Cybersecurity News

CISA, FBI, MS-ISAC Provide Guidelines For DDoS Incident Response

CISA, the FBI, and MS-ISAC offered several response procedures that federal and private agencies should take to prevent and remediate a DDoS attack.

Source: Getty Images

By Sarai Rodriguez

- The Cybersecurity and Infrastructure Security Agency (CISA), alongside the Federal Bureau of Investigation (FBI) and the Multi-State Information Sharing and Analysis Center (MS-ISAC), released a joint guide containing recommended procedures to reduce the likelihood and impact of distributed denial-of-service (DDoS) incidences.

A standard denial-of-service (DoS) is a type of cyberattack that occurs when threat actors exhaust a system’s network server, making the system unavailable to the intended users.

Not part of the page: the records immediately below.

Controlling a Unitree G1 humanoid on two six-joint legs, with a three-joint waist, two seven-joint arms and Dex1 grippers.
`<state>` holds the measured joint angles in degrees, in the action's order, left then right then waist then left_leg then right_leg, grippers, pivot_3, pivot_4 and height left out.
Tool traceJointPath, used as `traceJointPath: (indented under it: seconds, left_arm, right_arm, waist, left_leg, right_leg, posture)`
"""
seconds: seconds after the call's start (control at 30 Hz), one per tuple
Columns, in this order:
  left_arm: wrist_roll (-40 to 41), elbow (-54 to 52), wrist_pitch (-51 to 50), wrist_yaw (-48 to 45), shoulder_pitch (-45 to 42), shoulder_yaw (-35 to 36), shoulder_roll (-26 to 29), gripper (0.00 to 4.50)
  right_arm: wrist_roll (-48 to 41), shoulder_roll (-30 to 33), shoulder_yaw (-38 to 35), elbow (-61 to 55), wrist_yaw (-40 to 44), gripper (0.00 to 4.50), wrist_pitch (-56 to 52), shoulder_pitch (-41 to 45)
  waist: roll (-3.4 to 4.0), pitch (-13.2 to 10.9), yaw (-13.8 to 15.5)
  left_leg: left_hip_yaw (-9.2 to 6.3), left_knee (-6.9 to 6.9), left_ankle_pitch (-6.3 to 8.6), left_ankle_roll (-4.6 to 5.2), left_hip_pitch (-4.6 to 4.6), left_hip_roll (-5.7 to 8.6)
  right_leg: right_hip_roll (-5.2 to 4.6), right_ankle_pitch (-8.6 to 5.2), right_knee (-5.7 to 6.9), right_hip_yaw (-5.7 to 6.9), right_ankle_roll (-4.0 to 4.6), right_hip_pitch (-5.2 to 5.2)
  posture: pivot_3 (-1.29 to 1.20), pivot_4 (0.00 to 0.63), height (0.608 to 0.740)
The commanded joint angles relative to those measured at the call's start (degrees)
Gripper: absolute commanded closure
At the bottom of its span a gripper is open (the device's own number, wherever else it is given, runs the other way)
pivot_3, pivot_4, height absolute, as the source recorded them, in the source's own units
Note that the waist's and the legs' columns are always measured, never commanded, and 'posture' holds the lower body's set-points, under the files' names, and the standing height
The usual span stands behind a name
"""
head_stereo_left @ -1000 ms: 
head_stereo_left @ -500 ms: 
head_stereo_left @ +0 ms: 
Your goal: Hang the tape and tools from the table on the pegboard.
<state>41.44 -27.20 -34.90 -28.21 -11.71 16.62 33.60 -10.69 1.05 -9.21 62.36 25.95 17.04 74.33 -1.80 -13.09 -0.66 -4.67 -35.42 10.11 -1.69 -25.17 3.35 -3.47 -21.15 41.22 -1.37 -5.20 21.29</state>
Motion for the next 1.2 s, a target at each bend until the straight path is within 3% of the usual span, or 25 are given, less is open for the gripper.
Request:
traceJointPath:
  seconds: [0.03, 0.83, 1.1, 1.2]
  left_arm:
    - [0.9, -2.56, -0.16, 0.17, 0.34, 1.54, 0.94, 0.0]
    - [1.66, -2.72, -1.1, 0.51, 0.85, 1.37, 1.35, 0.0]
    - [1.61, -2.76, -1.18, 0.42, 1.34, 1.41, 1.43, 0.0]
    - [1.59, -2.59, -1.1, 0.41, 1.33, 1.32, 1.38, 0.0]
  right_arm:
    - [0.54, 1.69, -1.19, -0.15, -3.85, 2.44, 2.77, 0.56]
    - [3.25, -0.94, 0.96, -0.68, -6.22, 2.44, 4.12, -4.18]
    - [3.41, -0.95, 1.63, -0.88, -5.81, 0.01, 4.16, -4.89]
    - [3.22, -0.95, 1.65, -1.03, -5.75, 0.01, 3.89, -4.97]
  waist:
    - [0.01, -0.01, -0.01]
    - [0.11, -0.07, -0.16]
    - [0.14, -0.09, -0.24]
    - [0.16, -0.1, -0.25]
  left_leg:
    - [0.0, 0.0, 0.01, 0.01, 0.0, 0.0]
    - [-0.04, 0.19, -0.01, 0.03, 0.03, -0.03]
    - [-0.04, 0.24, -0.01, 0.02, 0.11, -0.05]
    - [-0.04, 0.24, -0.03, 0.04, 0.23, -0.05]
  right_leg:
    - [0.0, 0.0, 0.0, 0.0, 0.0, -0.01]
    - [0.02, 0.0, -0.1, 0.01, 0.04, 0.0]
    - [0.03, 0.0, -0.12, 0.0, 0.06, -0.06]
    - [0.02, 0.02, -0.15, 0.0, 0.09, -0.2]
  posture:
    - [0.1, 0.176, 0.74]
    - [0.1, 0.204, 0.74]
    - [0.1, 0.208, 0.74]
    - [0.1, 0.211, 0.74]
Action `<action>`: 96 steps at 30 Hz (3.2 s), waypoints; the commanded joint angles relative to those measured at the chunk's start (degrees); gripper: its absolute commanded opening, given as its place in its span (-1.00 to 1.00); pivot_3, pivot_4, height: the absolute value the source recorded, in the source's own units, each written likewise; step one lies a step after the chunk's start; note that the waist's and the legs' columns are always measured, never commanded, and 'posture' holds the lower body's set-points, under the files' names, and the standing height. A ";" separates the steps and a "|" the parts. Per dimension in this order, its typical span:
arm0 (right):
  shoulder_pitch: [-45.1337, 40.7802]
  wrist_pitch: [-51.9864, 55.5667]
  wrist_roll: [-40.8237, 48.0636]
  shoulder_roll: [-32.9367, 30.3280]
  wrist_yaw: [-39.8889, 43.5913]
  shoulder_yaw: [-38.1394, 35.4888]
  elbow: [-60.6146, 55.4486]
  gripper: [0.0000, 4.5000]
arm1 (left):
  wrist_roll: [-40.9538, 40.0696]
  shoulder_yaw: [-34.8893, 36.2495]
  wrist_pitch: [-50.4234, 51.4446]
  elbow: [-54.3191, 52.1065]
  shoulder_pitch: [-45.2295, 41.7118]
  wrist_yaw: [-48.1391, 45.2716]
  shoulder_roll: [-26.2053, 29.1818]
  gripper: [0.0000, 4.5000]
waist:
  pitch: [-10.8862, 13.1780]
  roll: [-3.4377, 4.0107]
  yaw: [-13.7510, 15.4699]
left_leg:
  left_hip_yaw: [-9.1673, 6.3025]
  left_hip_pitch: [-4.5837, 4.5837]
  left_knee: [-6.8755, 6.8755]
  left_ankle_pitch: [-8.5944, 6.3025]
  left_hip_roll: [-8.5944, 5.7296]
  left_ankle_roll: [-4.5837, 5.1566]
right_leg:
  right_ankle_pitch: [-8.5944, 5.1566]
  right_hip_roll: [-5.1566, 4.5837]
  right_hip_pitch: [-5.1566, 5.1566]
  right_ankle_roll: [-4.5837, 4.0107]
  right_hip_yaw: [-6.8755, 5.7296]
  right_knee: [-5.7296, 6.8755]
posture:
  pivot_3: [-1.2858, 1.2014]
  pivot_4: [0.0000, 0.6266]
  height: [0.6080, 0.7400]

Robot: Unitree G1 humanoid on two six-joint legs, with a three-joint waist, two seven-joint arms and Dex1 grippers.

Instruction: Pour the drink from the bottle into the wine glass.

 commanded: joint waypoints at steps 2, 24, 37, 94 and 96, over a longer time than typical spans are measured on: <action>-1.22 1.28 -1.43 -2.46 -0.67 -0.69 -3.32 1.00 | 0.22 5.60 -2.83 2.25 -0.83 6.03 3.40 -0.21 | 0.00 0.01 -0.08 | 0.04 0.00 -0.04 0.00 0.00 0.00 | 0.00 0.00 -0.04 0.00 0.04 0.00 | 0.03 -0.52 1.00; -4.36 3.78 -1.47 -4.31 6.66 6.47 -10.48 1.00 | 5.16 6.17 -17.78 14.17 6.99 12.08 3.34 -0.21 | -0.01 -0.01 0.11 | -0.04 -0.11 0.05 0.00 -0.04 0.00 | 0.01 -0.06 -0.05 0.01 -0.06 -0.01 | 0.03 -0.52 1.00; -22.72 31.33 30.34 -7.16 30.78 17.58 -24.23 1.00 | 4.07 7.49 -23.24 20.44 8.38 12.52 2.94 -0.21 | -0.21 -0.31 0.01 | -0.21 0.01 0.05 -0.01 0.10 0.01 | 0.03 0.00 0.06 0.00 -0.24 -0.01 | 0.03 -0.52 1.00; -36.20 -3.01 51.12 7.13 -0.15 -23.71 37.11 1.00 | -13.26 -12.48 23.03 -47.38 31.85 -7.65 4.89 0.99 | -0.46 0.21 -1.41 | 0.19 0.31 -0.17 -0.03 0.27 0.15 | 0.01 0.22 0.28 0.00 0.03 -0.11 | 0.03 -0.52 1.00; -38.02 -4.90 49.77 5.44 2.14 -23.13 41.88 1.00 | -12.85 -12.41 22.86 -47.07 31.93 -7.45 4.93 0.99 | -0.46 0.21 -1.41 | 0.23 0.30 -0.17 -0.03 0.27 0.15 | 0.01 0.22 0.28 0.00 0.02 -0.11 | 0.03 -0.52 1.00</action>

DDoS attacks have increased in popularity as more IoT devices come online. IoT devices often have shaky IT security postures, and attackers can easily compromise them.

A DDoS attack occurs when the overloading traffic originates from more than one attacking machine. Typically threat actors will leverage botnets—a group of hijacked devices connected over the internet— to carry out large-scale attacks that appear to originate from multiple networks.

For healthcare, a DDoS attack may bar access to critical services such as bed capacity, data sharing services, and appointment scheduling services. Although a DDoS attack is unlikely to impact the confidentiality or integrity of a system and associated data, it is usually a cover-up for more malicious attacks such as malware.

“In a progressively interconnected world with additional post-pandemic remote connectivity requirements, maintaining the availability of business-essential external-facing resources can be challenging for even the most mature IT and incident response teams,” the CISA, FBI, and MS-ISAC wrote in the guidance report.

“It is impossible to completely avoid becoming a target of a DDoS attack. However, there are proactive steps organizations can take to reduce the effects of an attack on the availability of their resources.”

The “Understanding and Responding to Distributed Denial-of-Service Attacks” guide aims to help network defenders and leaders understand, prevent, and resolve DDoS attacks, which lead to a loss of organization time, money, and reputational damage.

Before a DDoS attack, organizations should identify critical assets and services, understand how users connect to networks, and enroll in a DDoS protection service.

By identifying services that may be exposed to the public internet and the disparate ways your user base connects to networks, organizations can implement ways to mitigate disruption.

Additionally, the government agencies recommended that organizations engage with internet service provider (ISP) and cloud service providers, understand dedicated edge network defenses, review system/network design, develop an organization DDoS response plan, and others.

If a potential attack occurred, the primary signs would include network latency, sluggish performance, usually high network traffic, or inability to access websites.

For agencies experiencing a DDoS attack, the guide recommends organizations to contact the appropriate technical professionals such as ISP, to gain a greater grasp of the attack and get DDoS threat actors blocked.

“Contact your ISP to determine if there is an outage on their end or if their network is the target of the attack, and you are an indirect victim,” the government agencies stated. “They may be able to advise you on an appropriate course of action. Communicate the findings and work with service providers to better understand the attack.”

Organizations should also monitor other network assets as DDoS attacks often use the initial attack to deflect away from their intended target.

Lastly, targeted organizations should provide an attacking IP address to ISP, enable a firewall and deny Network Time Protocol (NTP) monlist request traffic to reduce the opportunity of being a reflector of future DDoS attacks.

The government agencies identified three guidelines for organizations after a DDoS incident. The guidelines urge DDoS victims to monitor other networks for a secondary attack, update the DDoS response plan, and create a baseline of regular network activity to pinpoint future attacks.